Once a lackluster washer, Westbrook has become a disciple.

"I used to get a lot of colds, and I don't anymore," she said. "I attribute that to washing my hands several times a day, especially when I've been out and about, touching things."

What to use?

Ordinary soap and warm water are all you need for effective hand washing.

Germicidal and antibacterial soaps don't provide any additional protection, Larson found in a yearlong study. She divided nearly 250 households into two groups. One used regular soap while the other used antibacterial products.

"There was absolutely no difference whatsoever in the bacterial counts on the hands of either group," she said.

Health officials recommended against antibacterial products out of concern they may spawn resistant strains of bacteria.

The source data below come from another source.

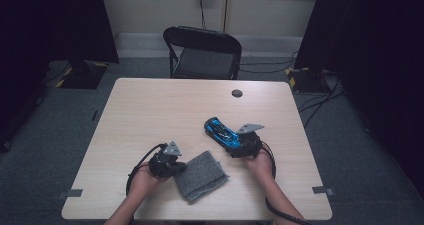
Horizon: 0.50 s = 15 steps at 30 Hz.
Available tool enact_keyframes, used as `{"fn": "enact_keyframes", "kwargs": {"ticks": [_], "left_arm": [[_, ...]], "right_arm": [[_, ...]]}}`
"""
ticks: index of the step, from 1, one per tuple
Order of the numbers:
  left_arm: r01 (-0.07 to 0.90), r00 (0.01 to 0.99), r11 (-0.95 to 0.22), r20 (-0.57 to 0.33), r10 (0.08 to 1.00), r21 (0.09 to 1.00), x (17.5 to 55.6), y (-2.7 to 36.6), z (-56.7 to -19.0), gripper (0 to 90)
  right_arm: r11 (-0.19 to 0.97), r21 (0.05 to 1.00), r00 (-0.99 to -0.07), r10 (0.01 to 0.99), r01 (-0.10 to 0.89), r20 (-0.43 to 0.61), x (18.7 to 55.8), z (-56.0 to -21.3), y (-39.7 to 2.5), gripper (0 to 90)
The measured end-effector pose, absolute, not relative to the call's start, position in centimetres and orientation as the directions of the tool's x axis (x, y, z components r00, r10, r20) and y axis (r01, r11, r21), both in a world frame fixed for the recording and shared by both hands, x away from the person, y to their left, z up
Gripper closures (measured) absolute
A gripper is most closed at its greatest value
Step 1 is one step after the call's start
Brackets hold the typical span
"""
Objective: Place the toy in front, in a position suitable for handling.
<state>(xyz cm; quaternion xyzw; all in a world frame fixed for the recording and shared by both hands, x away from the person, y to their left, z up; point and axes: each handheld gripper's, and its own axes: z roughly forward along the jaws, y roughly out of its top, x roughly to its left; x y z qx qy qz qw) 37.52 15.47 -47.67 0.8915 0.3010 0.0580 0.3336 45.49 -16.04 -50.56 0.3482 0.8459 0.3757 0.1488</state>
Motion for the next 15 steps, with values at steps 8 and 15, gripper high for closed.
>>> {"fn": "enact_keyframes", "kwargs": {"ticks": [8, 15], "left_arm": [[0.532, 0.783, -0.494, -0.177, 0.596, 0.688, 36.5, 15.3, -46.5, 44.0], [0.430, 0.854, -0.631, -0.064, 0.516, 0.646, 34.2, 12.8, -47.7, 42.8]], "right_arm": [[0.475, 0.739, -0.713, 0.701, 0.477, 0.009, 45.5, -50.6, -16.0, 24.6], [0.476, 0.740, -0.713, 0.701, 0.476, 0.008, 45.5, -50.6, -16.0, 24.6]]}}
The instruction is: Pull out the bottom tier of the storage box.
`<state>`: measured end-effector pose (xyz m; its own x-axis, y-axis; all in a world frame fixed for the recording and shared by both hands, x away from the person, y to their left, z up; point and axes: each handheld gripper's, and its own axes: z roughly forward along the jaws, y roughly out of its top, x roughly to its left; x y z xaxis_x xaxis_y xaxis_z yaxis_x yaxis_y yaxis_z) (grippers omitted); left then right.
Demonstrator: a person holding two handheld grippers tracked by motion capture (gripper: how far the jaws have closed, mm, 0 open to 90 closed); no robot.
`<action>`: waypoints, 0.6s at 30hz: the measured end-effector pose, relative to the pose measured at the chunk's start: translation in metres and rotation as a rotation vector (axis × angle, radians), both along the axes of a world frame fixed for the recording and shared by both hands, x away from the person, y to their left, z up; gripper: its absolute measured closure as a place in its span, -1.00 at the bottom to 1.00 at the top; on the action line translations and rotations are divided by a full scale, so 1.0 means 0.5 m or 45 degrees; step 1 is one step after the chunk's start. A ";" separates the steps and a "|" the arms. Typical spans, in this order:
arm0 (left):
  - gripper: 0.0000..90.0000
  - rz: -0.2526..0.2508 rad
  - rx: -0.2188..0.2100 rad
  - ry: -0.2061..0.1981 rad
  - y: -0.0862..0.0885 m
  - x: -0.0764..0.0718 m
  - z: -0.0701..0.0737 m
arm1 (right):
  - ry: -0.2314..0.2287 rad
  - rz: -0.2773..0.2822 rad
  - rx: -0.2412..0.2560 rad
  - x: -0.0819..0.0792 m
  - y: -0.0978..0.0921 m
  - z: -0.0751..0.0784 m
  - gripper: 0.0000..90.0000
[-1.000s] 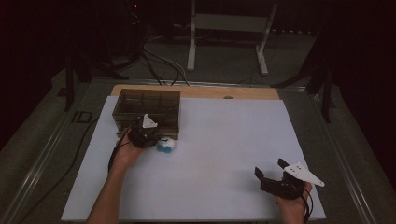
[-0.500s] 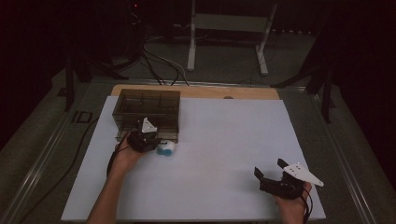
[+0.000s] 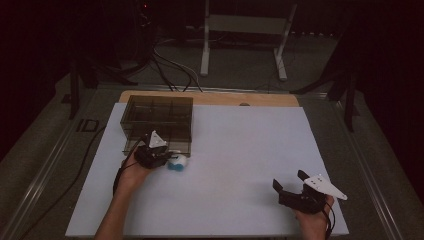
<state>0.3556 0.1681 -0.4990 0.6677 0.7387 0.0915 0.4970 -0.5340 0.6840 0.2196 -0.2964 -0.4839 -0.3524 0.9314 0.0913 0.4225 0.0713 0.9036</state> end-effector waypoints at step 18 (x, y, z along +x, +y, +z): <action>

But health experts are excited about the newest hand-washing sensation: alcohol gels. Available in squirt and pump bottles, these "hand sanitizers" can be rubbed on anywhere and evaporate quickly.

They're also more effective than plain soap at removing germs, Larson said.

The CDC recently recommended them for use in hospitals.

"You can use them anywhere," Larson said. "You don't need a sink. You don't need a towel."

But experts caution against turning concern about clean hands into obsession.

The world is brimming with bacteria and viruses, most of which are innocuous. Some are even important to help charge up your immune system and keep more dangerous germs at bay.

"You're not trying to sterilize your hands," said Dr. Jeff Duchin, infectious disease chief for Public Health-Seattle & King County. "You're just trying to reduce the number of pathogenic bugs that were just dripped out of someone's nose."